Apache Superset MCP for AI Agents MCP tradeoffs
What to watch out for, and the recommended way to handle each one.
Guessing the data structure
Trying to write a complex SQL query without knowing which tables or connections are available, resulting in a connection error.
First, always run list_databases to identify active source connections. Then use list_datasets to confirm table names before writing your raw extraction with execute_sql_query.
Overlooking dashboard dependencies
Attempting to analyze a chart's data without knowing which metrics feed it, leading to incomplete analysis.
Before analyzing any chart, use get_dashboard_details and then get_chart_details to trace back the full dependency chain for accurate context.

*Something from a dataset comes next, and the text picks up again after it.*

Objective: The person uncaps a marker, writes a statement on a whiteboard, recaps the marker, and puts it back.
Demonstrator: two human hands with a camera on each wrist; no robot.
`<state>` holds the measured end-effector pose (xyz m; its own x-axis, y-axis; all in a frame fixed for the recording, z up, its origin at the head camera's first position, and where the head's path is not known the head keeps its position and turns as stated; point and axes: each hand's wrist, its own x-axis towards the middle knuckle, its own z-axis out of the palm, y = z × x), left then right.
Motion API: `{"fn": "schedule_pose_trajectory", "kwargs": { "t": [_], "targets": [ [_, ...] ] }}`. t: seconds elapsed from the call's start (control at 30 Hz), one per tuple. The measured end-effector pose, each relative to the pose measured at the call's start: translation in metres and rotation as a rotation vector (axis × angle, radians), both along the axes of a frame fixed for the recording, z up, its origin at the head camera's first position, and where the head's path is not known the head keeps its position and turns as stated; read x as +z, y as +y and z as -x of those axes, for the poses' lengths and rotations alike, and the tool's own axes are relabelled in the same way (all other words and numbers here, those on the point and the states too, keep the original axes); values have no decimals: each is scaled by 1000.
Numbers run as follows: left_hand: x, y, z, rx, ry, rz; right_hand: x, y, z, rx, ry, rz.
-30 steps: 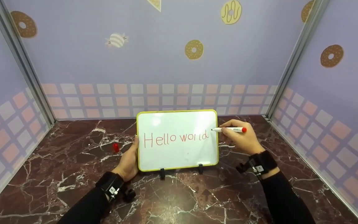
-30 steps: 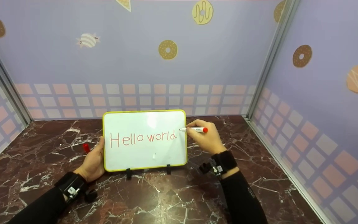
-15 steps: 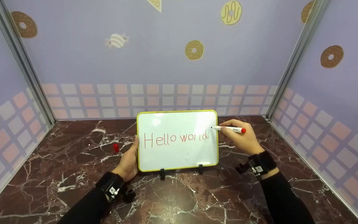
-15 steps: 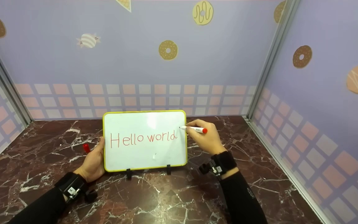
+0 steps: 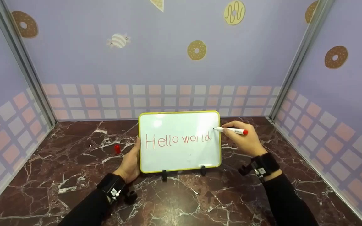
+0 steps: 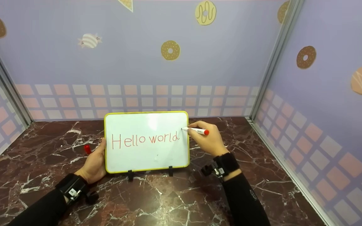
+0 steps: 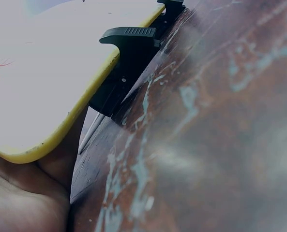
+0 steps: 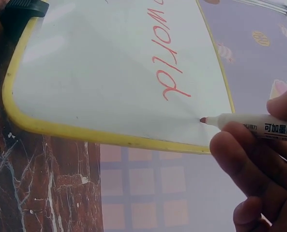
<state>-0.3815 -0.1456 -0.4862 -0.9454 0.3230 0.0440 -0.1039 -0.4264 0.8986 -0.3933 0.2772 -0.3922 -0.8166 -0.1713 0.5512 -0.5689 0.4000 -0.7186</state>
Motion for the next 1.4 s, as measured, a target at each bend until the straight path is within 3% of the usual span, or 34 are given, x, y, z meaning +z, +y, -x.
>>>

Forgetting available reports
Wasting time manually checking old internal documentation instead of seeing what's actually available in the BI tool.
Start by calling list_dashboards to get a definitive, up-to-date inventory of all existing operational reporting surfaces.
When to use Apache Superset MCP for AI Agents MCP
Use this MCP if your primary bottleneck is turning dashboard data into actionable reports. If you need to run ad-hoc SQL queries or audit the underlying metrics definition for dashboards—this is what you want. Don't use it if you simply need to visualize data; the AI client handles that. Furthermore, don't use this MCP if your goal is purely ETL (Extract, Transform, Load) pipeline management; those are dedicated orchestration tools. If you only need a basic list of reports and never need to run custom SQL or check metrics details, simpler reporting APIs might suffice, but this one gives you the deep context needed by professionals.
Frequently asked questions about Apache Superset MCP for AI Agents MCP
How does the Apache Superset MCP help me audit dashboard metrics? +
The MCP lets your agent retrieve granular details on any chart, showing you the exact metric and underlying data source used. You can trace a number back to its origin without needing manual UI navigation.
Can I run custom reports using Apache Superset MCP for AI Agents? +
Yes. By executing raw SQL queries through the agent, you bypass the dashboard's built-in filters and write exactly what data you need directly against the connected databases.
What if I need to know which dashboards are available right now? +
You can use the MCP to list all existing dashboards. This gives you an immediate, comprehensive inventory of every reporting surface built in your Superset instance.
Is the Apache Superset MCP for AI Agents good for data engineering tasks? +
Absolutely. You can use it to audit database connections (list_databases) and inspect dataset metadata, helping you spot anomalies or confirm connectivity status quickly.
Does this MCP support multiple data sources? +
Yes, the system manages and lists all connected databases. You can select any active connection ID to run your custom SQL query against a different data source.